Iraqi Fuel at Banias
Tanker convoys carrying Iraqi fuel oil are arriving in steadily growing numbers at Syria's Banias refinery on the Mediterranean coast, moving along the Banias–Tartous road corridor under tightened logistical procedures. The flow has been continuous since 1 April 2026, and Tartous authorities say the rhythm has accelerated as border and unloading bottlenecks were eased.
Expanded Unloading Yards
Tartous Governorate's Director of Energy Services, Amjad Murtada, said the handling of border-crossing entries and unloading sequences has been reorganised to shorten waiting times for Iraqi tankers. New unloading yards have been opened inside the Banias complex itself to absorb the inflow without backing up traffic at the refinery gate.
Murtada said the operational changes also support transit shipments moving onward to international markets through Syrian ports, alongside cargoes destined for the refinery.
From Al-Tanf to the Coast
Iraqi drivers described the Syrian leg of the journey as orderly, with security patrols accompanying the convoys around the clock from the al-Tanf crossing on the eastern border to Banias on the western coast.
The road from al-Tanf to Banias shows stable security conditions, with patrols accompanying on a 24-hour cycle.

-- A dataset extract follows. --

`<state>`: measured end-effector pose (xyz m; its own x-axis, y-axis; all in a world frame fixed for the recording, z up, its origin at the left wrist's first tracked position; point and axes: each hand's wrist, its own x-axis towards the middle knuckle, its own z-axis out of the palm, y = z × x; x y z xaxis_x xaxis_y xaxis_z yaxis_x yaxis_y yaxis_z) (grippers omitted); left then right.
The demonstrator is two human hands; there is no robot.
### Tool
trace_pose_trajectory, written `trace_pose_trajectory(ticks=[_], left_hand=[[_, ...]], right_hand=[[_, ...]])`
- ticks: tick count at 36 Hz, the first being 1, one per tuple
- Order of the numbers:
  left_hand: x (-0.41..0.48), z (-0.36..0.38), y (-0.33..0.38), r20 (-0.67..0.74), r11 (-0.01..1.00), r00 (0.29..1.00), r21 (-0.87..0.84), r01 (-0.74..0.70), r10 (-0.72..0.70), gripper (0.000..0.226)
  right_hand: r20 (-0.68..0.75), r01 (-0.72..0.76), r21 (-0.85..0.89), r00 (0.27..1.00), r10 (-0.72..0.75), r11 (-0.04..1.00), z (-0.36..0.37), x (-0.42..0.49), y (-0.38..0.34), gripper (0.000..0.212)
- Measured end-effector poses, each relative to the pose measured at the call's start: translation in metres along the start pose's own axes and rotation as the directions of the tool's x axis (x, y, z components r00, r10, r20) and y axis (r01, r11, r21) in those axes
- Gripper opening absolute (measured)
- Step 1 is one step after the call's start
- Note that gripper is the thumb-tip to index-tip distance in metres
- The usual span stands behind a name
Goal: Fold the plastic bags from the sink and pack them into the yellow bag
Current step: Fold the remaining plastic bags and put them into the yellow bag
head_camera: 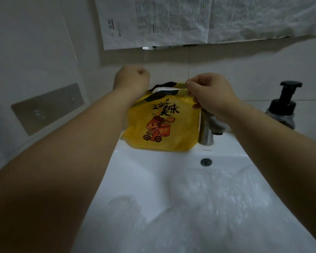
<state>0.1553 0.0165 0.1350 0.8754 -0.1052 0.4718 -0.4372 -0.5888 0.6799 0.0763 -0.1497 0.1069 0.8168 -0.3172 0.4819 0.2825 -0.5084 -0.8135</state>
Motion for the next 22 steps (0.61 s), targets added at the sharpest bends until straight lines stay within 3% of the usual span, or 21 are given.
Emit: trace_pose_trajectory(ticks=[4, 7, 9, 16, 22], left_hand=[[-0.031, -0.006, 0.009, 0.077, 0.992, 0.990, -0.039, -0.116, 0.119, 0.024], [-0.057, -0.006, 0.012, 0.055, 0.986, 0.988, -0.084, -0.141, 0.146, 0.020], [-0.080, 0.000, 0.012, 0.048, 0.983, 0.989, -0.129, -0.131, 0.138, 0.015], [-0.160, 0.032, -0.008, 0.299, 0.989, 0.952, -0.143, -0.029, 0.071, 0.012], [-0.171, 0.024, -0.006, 0.241, 0.989, 0.970, -0.149, 0.009, 0.027, 0.012]], right_hand=[[-0.008, -0.027, 0.028, 1.000, 0.027, 0.999, -0.006, -0.024, -0.011, 0.017], [-0.001, -0.043, 0.043, 0.999, 0.043, 0.998, -0.011, -0.049, -0.014, 0.013], [0.005, -0.065, 0.054, 0.998, 0.065, 0.996, -0.016, -0.070, -0.012, 0.016], [0.041, -0.165, -0.028, 0.985, 0.166, 0.986, -0.029, -0.141, 0.016, 0.023], [0.070, -0.197, -0.072, 0.977, 0.202, 0.978, -0.041, -0.160, 0.019, 0.017]])
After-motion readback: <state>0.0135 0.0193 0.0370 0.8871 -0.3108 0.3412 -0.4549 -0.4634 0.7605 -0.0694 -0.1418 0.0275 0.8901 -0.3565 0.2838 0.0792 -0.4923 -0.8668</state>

The remark was attributed to truck driver Hussein Karim Kazem.
Refining and Transit Stakes
Sustained fuel-oil deliveries from Iraq are aimed at raising operational efficiency at the Banias refinery, while the steady flow of convoys reinforces the use of Syrian territory as a transit route for Iraqi exports heading to international markets through coastal ports.
Six Weeks of Flows
The convoys have moved across Syrian territory continuously since 1 April 2026, when the first Iraqi shipments entered the country. The operational expansion announced on 6 May 2026 is intended to keep tankers moving through the corridor and into the refinery without the waiting times that built up earlier in the rollout.